- ACTIVITY -
Take the data below and write it out exactly, except for the pictures.

- THE DATA -
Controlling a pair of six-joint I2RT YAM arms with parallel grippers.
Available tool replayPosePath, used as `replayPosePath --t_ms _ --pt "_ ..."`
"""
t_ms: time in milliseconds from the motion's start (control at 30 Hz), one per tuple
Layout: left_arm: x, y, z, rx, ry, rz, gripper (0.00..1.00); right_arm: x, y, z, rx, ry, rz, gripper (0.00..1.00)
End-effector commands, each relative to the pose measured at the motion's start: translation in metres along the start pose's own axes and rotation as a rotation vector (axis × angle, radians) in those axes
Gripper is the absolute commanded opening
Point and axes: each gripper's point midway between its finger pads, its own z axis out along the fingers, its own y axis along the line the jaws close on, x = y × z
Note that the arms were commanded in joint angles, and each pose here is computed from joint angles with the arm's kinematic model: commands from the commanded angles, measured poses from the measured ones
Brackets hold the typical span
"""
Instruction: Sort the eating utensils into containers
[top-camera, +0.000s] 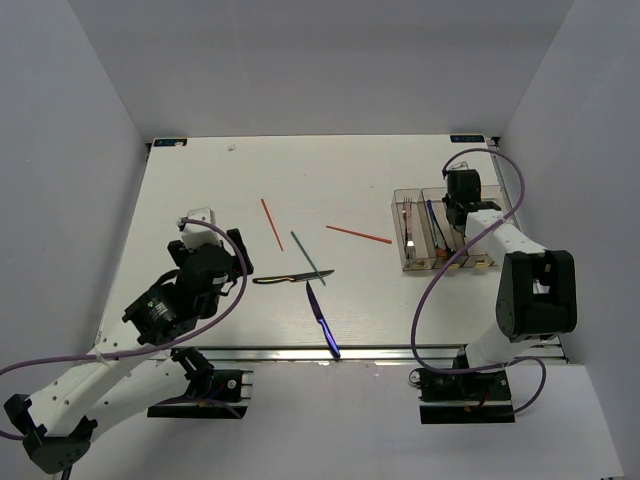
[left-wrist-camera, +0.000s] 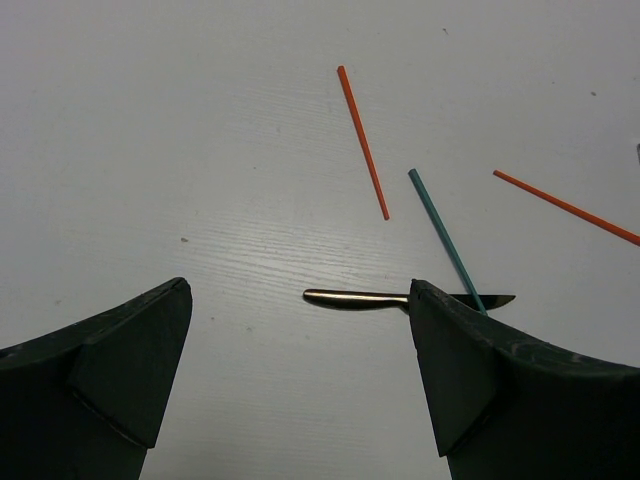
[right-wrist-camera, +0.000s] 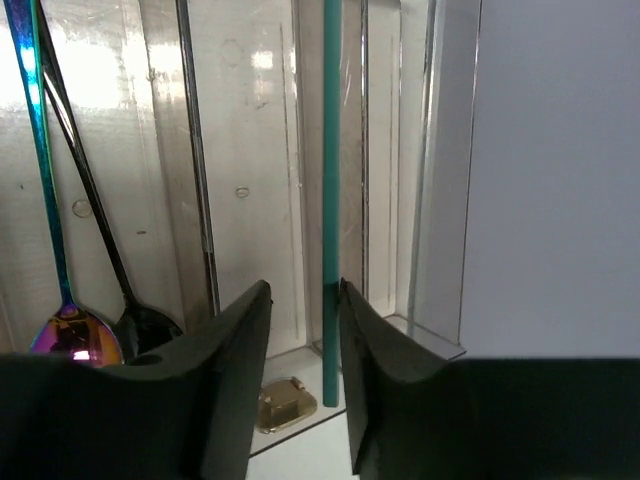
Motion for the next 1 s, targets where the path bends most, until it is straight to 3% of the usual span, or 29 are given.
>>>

- ANSWER SPACE -
Controlling a pair of six-joint I2RT YAM arms with parallel grippers.
Available tool replayPosePath, used as `replayPosePath --t_ms _ --pt "_ ..."`
"""
t_ms: time in milliseconds from the motion's start (control at 30 Hz), one per tuple
Layout: left_arm: x, y, z, rx, ry, rz, gripper (0.00..1.00); right_arm: x, y, z, rx, ry, rz, gripper (0.00..1.00)
End-effector commands, each relative to the pose measured at the motion's start: translation in metres along the start pose's own axes and rotation as a rotation vector (axis × angle, radians) in those axes
Gripper is the absolute commanded opening
Point and axes: each gripper's point midway between its finger pads, its own z axis out along the fingers, its own y axis along the line the jaws close on, x = y × z
Note that the arms were commanded in joint angles, and each pose here is computed from joint angles with the arm's kinematic model: commands from the commanded angles, measured poses from the measured ones
Brackets hold the typical span
"""
Instruction: Sort the eating utensils into containers
[top-camera, +0.000s] 
[left-wrist-camera, +0.000s] 
[right-wrist-camera, +0.000s] 
Motion for the next 1 s, targets where the path bends most, until it is straight to 3% of the usual span, or 29 are given.
>>>

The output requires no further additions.